Завтра они убедятся в этом снова, отправив в мир иной парочку местных куркулей, изрядно поглумившись над трупами, чтобы еще более упрочить в глазах оставшихся, свою неограниченную власть над человеческими жизнями. Трупы уничтоженных врагов народа путь валяются там, где их настигла красноармейская пуля. Собакам собачья смерть, и могила у них должна быть собачья. Пусть валяются и смердят там, где встретили смерть, пока их приспешники-доброхоты, подкулачники, не предадут тела земле, под покровом ночи, трясясь за собственную шкуру, смертельно боясь оказаться следующим в расстрельном списке.

И почему они раньше не додумались до этого, зачем утруждали себя походами к оврагу и более того, иногда даже брались за лопату, чтобы забросать окровавленные тела тонким слоем земли. Но теперь все позади, работа, даже самая легкая, больше не для них, пусть этим утруждает себя местное мужичье.

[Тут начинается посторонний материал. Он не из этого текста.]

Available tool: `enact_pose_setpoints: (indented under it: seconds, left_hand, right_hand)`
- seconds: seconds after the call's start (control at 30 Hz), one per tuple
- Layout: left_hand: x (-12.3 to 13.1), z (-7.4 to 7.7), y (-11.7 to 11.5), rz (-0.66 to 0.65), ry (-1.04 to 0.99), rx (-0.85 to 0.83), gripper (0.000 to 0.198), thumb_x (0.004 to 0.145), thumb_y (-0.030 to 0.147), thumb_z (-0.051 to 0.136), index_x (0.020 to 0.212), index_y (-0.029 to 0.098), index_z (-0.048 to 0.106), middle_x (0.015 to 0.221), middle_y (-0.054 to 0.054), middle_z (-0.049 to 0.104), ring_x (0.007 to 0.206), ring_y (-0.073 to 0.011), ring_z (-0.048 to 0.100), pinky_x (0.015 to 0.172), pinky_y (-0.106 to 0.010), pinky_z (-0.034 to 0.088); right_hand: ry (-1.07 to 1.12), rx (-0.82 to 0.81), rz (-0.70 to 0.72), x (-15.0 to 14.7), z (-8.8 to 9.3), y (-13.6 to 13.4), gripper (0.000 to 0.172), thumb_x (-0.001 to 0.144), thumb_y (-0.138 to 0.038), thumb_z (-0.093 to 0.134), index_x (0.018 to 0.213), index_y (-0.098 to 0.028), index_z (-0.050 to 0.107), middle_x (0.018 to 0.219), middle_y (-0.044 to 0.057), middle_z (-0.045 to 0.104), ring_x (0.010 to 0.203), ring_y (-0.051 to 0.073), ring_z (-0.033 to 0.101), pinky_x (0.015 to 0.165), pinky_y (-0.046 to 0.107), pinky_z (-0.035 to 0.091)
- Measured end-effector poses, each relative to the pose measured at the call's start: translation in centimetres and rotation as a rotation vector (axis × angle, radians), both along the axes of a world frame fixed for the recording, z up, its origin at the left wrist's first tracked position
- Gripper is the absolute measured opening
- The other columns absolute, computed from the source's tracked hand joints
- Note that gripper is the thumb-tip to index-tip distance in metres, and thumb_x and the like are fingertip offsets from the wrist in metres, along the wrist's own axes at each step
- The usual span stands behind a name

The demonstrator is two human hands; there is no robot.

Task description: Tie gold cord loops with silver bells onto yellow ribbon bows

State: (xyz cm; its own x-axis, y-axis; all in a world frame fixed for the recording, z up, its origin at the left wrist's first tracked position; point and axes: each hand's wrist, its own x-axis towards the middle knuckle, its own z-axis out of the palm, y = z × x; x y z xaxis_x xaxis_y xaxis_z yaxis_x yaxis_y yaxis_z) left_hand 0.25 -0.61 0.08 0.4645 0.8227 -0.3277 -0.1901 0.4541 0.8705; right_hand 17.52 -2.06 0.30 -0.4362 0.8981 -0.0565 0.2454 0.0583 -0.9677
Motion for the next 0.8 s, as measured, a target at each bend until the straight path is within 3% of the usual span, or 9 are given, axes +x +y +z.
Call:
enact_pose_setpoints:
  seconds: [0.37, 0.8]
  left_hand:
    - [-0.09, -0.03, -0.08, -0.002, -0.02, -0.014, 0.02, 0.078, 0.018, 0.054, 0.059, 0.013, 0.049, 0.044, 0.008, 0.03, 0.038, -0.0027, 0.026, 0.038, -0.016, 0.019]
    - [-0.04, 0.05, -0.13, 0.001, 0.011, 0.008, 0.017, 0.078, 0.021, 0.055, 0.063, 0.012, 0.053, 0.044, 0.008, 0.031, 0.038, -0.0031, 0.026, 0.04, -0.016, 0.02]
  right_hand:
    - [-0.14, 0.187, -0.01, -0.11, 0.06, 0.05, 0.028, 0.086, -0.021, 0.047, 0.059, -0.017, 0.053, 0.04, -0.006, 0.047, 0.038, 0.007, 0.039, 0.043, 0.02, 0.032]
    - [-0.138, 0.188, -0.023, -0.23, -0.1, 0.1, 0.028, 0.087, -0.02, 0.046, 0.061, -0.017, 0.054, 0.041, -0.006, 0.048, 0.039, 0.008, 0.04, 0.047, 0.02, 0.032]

Их дело решать судьбы человеческие, вершить суд и расправу над неугодными по собственному усмотрению.

Таким мыслям предавалась красная сволочь в хмельном угаре, в обнимку с потными, пропахшими мочой и сивушным перегаром, подругами, запершись за прочными стенами сельской управы, в ожидании наступления нового дня и грядущих свершений на благо советского Отечества. До поздней ночи продолжалась пьяная оргия, и доносились на улицу вопли из-за крепких дубовых стен, но ближе к утру они угомонились, сломленные огромным количеством выпитого омерзительного пойла, мерзейшего, неочищенного самогона, утонувши в собственной блевотине и нечистотах, которую так легко убрать, проведя рукавом мундира по перепачканной за ночь, роже.

Все стихло в деревне, погрузилось во тьму в эти последние предрассветные часы, лишь оглушительный храп перепившей красной сволочи нарушал сонное очарование ночи. Доносящийся из-за прочных дубовых стен, рев разгоряченного алкоголем нутра, мог заглушить любые звуки. А звуков как таковых не было вовсе. Даже если бы комиссарское отребье не храпело, упившись до беспамятства. Вряд ли бы оно хоть что-то услышало, настолько тиха и неслышна была поступь тех, кто крался к избе в предрассветной мгле. Ни шороха, ни звука, лишь приглушенный плеск льющейся на двери и стены горючей жидкости. А затем, также неслышно и бесшумно, от этого еще более зловеще, запылала сельская управа, погребя в пламени, находящихся внутри.

Но комиссары, оглушенные огромным количеством выжранной сивухи, продолжали безмятежно спать, видя уродливые, перегарные сны. Тяжко ворочаясь, сражаясь с навалившимися из темных углов подсознания, ночными кошмарами, порождениями черных, гнилых душонок.

Дом занялся и запылал, освещая ослепительным светом уснувшее село. И по-прежнему тишь, и благодать, не единого звука в округе, весть о пожаре умерла в сердцах сельчан, так и не успев родиться. Ни один человек, даже в мыслях не сделал и шага в сторону колодца, дабы набрать воды и поспешить к свирепо орущему и гудящему пожарищу, настолько все были озлоблены беспределом и беззаконием, звереющих день ото дня представителей власти, навязанной им извне. Они были довольны былой жизнью, привычной и понятной, такой обыденной.

Огонь с каждым мигом разрастался, расправлял могучие плечи и шумел, и гудел угрожающе, словно пытаясь сказать оказавшимся в западне людям, что он жесток, он суров, он сама стихия, неподкупная и беспощадная, которой плевать на людей с их заботами и страстями. Он божество и горе смертным, оказавшимся на его пути.